You could say it started with a Facebook message. You could say it started with a playground game of “Farmer in the Dell“.

When he picked me up for our date, my first glimpse of him was through the windshield of his brand-new BMW. It was the first time I’d seen him in almost a decade. The last time we’d seen each other was in high school, an interaction so brief he doesn’t even remember it. I, however, have a memory like the sticky traps city dwellers place in the crack behind their refrigerators. It doesn’t just catch the big mouse-sized memories; it catches dust, hair, any small particle. Besides, it’s hard to forget when someone makes you feel like shit.

It was one of the few house parties I went to in high school, some friend of a friend’s sweet sixteen. With probably fifty teenagers in attendance, this was not a rager but still a great party from my not-a-cool-kid perspective. While the birthday girl’s parents cut the cake, a live ska band played in the front room. The front man was about 6’2, still with the same fiery hair and cocky attitude he’d had since age 5. I had not seen him post-puberty but I recognized him immediately as my Elementary School Nemesis. He looked remarkably the same and yet so different… The little boy who had given me constant cause for cootie shots was now grown up, and inextricably attractive.

I, however, was unrecognizable from my elementary school self.
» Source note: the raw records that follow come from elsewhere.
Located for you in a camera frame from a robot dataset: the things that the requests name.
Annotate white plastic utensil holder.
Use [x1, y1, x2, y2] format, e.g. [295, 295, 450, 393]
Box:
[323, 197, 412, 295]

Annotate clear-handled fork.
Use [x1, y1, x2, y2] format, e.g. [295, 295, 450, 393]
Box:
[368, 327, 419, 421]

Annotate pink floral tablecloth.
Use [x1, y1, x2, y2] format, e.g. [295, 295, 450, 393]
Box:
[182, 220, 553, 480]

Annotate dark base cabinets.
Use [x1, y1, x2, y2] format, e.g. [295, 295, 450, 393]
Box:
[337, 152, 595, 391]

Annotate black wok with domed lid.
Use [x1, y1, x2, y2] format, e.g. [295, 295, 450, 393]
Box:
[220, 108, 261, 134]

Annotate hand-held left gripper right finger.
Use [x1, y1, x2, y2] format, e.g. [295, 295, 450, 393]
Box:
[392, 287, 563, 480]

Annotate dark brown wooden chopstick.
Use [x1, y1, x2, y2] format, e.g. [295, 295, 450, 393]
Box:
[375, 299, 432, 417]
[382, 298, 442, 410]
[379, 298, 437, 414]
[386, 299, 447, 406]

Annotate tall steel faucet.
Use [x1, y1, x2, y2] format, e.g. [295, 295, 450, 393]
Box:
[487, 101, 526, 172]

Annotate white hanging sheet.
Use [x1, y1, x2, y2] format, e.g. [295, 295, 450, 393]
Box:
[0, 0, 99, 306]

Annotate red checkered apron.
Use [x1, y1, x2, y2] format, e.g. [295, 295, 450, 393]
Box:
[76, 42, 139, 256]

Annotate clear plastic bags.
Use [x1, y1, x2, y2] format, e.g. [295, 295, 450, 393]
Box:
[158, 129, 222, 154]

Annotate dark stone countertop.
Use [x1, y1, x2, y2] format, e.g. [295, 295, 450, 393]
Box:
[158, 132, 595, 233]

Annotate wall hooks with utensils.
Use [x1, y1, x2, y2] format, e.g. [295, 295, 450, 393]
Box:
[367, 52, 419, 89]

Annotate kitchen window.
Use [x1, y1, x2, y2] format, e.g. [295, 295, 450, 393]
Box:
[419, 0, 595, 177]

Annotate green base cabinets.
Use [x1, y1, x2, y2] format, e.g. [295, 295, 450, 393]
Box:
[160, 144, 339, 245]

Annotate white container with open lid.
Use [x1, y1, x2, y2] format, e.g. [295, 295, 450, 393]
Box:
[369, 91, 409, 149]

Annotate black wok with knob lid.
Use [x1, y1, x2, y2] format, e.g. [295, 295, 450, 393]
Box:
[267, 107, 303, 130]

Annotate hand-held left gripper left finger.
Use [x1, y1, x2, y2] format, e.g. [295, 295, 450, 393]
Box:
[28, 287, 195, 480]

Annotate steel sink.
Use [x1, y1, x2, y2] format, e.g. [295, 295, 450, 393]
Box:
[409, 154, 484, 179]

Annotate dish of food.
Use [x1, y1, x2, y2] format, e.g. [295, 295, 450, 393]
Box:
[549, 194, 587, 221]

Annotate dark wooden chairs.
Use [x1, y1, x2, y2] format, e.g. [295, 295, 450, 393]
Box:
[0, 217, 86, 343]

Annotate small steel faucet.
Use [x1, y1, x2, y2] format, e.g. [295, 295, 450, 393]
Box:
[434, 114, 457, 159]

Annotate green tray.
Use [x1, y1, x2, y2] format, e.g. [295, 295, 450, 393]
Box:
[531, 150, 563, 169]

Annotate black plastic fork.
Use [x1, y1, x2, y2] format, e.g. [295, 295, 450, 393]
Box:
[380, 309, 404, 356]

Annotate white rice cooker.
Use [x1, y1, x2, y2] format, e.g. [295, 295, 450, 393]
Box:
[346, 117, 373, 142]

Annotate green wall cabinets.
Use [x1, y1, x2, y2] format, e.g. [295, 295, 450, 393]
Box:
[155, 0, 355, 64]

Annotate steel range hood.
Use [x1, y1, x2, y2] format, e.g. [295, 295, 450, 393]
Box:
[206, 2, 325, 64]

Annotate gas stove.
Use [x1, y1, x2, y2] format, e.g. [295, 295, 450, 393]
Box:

My signature blonde pigtails replaced by an androgynous shaggy bob, so abused by home dye-jobs it looked like the worst-case-scenerio of a tye-dye shirt: when all the colors blend together and you’re left with something you’ll never wear. The adorable pink dresses that defined my K-5 signature style replaced by my teenaged signature style: best described as part punk-rock part creeps-leave-me-alone-if-I-wear-shapeless-clothing. The know-it-all nature I was known for in fourth grade had morphed into the awkward insecurity of a teenaged girl.

I was a cross between the weird girl in “The Breakfast Club” (but I wasn’t that weird) and pre-makeover Rachel Leigh Cook in “She’s All That” (but I wasn’t that hot).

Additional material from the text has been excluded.